Les chroniques d'Esméralda

19. Adieu, Esméralda !

Godmanchester, le 8 octobre 2008.

 

Ça y est, Esméralda nous a quittés hier avec ses copines Molly et Églantine. C'est un peu triste et les grands champs de maïs paraissent plus vides à travers la fenêtre panoramique.

 

Pas de train à faire ce matin. Pour la première fois depuis cinq ans, je ne savais pas comment commencer ma journée, faute de ma routine habituelle auprès des bêtes. Mais voilà, il faut alléger les impedimenta si on veut voyager. Et puis la vie est un long dépouillement.

(Ne vous inquiétéz pas pour le maïs, il y a une clôture, mais on ne la voit pas.)

Nous nous sommes donc mis en quête d'une nouvelle demeure pour les bêtes. Il faut leur trouver une retraite digne des vedettes de la www que sont Esméralda et sa cour. L'été, elles sont habituées à vivre ensemble, dans un un pré bien vert accessible depuis leur abri, avec notre présence attentive et un grand horizon tout autour, sans autre obligation que d'être belles. L'hiver, elles disposent d'un abri fermé, avec de la paille chaude, du bon foin à volonté, de l'eau fraîche matin et soir.

Nous sommes prêts à donner les chèvres gratuitement, à condition d'être rassurés qu'on prendra bien soin d'elles. Au cours de l'été, un appel à tous auprès des fidèles lecteurs de cette chronique nous a fourni plusieurs candidatures.
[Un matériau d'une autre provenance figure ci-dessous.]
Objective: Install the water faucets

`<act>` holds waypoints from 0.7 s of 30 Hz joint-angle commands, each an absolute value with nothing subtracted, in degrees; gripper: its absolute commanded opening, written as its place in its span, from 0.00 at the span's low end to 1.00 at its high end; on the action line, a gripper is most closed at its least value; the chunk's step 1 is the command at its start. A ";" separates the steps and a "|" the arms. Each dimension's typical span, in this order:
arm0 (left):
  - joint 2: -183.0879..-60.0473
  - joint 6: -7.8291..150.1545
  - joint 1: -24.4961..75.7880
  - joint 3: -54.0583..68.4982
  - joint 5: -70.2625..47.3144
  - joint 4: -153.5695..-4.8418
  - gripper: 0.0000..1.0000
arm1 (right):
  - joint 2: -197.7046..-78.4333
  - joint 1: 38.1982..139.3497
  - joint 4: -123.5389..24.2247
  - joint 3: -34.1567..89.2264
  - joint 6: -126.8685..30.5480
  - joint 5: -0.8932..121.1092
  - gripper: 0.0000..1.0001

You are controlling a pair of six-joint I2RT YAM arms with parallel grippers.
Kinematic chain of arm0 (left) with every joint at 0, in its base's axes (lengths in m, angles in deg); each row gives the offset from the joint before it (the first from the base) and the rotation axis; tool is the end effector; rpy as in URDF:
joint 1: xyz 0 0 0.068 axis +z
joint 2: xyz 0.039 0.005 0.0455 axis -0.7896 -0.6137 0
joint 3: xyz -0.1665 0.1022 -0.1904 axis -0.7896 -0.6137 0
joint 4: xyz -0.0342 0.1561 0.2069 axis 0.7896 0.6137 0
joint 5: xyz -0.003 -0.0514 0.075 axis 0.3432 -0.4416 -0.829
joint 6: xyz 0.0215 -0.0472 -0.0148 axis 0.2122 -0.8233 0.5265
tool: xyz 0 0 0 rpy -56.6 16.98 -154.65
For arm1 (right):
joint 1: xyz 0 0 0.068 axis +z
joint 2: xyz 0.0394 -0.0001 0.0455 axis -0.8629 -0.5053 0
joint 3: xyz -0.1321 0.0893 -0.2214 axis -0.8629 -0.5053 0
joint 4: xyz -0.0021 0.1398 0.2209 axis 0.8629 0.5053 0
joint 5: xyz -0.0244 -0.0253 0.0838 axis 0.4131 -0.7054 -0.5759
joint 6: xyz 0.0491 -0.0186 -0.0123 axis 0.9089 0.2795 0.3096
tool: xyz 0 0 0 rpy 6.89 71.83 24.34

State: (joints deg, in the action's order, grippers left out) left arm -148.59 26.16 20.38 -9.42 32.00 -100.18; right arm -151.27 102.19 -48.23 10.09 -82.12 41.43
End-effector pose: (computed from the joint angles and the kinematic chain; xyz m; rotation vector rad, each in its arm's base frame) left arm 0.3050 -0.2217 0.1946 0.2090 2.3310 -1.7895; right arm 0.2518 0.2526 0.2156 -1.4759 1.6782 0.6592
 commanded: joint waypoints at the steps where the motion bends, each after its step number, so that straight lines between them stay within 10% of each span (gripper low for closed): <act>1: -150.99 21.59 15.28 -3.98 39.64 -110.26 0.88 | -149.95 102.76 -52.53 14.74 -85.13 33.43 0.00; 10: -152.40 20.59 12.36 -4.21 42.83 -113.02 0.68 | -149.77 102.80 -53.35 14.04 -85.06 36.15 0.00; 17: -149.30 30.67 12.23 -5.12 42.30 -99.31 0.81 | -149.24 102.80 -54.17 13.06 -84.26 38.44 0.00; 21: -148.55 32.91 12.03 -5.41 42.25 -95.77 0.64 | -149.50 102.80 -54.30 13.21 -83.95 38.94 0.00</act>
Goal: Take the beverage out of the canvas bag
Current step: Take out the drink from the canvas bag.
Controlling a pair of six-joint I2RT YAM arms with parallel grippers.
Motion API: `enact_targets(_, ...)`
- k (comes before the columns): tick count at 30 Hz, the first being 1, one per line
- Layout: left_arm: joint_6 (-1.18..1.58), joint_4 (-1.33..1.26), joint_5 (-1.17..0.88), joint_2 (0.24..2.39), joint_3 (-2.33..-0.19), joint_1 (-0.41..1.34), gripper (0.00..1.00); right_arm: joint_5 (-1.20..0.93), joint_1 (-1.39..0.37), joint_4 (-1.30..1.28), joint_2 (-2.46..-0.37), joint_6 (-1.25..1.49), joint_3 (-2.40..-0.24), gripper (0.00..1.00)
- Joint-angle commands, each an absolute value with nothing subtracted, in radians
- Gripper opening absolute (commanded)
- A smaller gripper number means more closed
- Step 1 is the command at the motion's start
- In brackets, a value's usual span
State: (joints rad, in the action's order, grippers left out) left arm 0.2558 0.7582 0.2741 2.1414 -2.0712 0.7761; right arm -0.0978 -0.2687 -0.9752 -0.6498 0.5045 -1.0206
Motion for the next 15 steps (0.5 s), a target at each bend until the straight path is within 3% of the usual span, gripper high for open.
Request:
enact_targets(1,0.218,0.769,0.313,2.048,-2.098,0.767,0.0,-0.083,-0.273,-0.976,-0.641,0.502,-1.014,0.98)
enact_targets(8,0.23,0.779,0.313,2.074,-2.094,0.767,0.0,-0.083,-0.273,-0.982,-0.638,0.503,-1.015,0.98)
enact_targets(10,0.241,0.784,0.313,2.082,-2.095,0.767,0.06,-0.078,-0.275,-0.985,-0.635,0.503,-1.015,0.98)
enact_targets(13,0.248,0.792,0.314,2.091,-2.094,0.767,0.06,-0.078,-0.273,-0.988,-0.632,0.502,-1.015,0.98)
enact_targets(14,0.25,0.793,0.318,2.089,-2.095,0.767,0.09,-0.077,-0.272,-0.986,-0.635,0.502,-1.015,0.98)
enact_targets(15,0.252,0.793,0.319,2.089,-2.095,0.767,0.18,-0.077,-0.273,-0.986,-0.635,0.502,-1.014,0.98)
Une gentille fermière bio de la région de Dunham nous fait une excellente impression et nous convenons qu'elle fera le voyage (une bonne centaine de kilomètres) pour prendre nos bêtes dès le début d'octobre. Le temps de préciser les arrangements, nous apprenons qu'elle a trouvé d'autres chèvres tout près de chez elle. Une deuxième candidate s'annonce dans la région de Lachute. Pas commode pour le transport non plus. C'est vrai que nous sommes bien allés, jadis, chercher Molly à Saint-Lin (pour ceux qui ne sont pas familiers du Québec, c'est non loin de Saint-Glinglin) mais nous étions jeunes, nous avions alors une fourgonnette et il n'y en avait qu'une seule à transporter. D'autres candidats se pointent, mais qui ne prendraient qu'une des bêtes, ou qui ne disposent pas d'un pré extérieur ou qui présentent d'autres inconvénients encore. Pas question d'envoyer nos gentilles chèvres à l'abattoir, évidemment. Sans compter que, si la jeune Églantine est appétissante, les deux vieilles (six ans maintenant!) seraient sûrement trop coriaces.
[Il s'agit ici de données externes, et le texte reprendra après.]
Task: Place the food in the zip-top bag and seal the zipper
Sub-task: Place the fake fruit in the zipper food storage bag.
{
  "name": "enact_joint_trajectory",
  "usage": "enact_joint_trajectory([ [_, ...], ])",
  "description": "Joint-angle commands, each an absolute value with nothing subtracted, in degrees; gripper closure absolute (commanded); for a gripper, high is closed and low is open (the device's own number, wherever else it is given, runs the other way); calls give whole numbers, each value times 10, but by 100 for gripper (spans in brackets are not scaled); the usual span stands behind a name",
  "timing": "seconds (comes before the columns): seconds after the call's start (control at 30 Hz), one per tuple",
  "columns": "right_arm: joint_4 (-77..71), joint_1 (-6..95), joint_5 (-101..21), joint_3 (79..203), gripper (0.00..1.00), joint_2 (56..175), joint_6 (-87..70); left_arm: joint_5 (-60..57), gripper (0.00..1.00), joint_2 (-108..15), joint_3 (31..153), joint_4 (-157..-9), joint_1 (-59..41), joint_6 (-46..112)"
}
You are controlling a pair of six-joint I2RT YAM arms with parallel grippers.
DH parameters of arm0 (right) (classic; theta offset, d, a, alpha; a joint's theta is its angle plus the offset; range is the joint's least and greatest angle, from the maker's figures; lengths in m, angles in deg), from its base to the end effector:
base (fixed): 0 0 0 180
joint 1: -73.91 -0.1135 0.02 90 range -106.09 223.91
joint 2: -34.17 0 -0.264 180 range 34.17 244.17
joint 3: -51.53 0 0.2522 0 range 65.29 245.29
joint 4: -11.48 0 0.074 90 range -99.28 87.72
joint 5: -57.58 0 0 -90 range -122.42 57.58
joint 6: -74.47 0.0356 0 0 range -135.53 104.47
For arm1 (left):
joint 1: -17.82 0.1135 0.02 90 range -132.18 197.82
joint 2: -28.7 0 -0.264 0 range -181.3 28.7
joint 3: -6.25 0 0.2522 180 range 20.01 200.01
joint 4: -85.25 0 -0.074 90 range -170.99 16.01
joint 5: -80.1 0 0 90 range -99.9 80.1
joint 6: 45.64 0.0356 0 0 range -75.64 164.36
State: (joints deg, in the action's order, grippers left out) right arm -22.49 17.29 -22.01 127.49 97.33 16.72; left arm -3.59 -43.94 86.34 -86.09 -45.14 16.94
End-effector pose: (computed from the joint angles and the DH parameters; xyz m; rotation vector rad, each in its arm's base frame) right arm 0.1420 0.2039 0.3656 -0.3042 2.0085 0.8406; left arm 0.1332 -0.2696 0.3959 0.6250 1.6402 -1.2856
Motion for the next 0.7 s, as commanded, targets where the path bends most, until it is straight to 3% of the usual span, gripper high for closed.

Nous cherchons donc plus près de chez nous. On fait circuler la rumeur au marché fermier de Huntingdon, qui est devenu l'agora des rencontres hebdomadaires de la région. Suzanne, des vergers Ocenas à Franklin , prendrait les trois bêtes. Sa voisine d'échoppe Caroline, celle qui fait les bons fromages du Ruban Bleu, offre d'assurer le transport et les bons conseils de chevrière d'expérience. Marché conclu. Nous avons donc embarqué les trois bêtes dans sa camionette et voilà.

Désormais, les trois chèvres vivent là-haut sur la Covey Hill, avec vue imprenable sur la vallée du Saint-Laurent, en compagnie de Penny le poney et aux bons soins d'Amanda, leur nouvelle maîtresse.

Adieu Esméralda! Tu nous manqueras, c'est sûr! Nous irons te voir dans ton nouveau paysage, au milieu des vergers au flanc des Adirondacks, avant la fin du temps des pommes. J'espère que tu y couleras des jours heureux, que la vie y sera douce pour toi et tes compagnes. Au printemps prochain, nous pourrons remeubler notre pré en prenant un ou deux agneaux, ou même un petit chevreau, que nous sacrifierons à l'automne pour garnir le congélateur. Ça remplira l'estomac mais pas le coeur.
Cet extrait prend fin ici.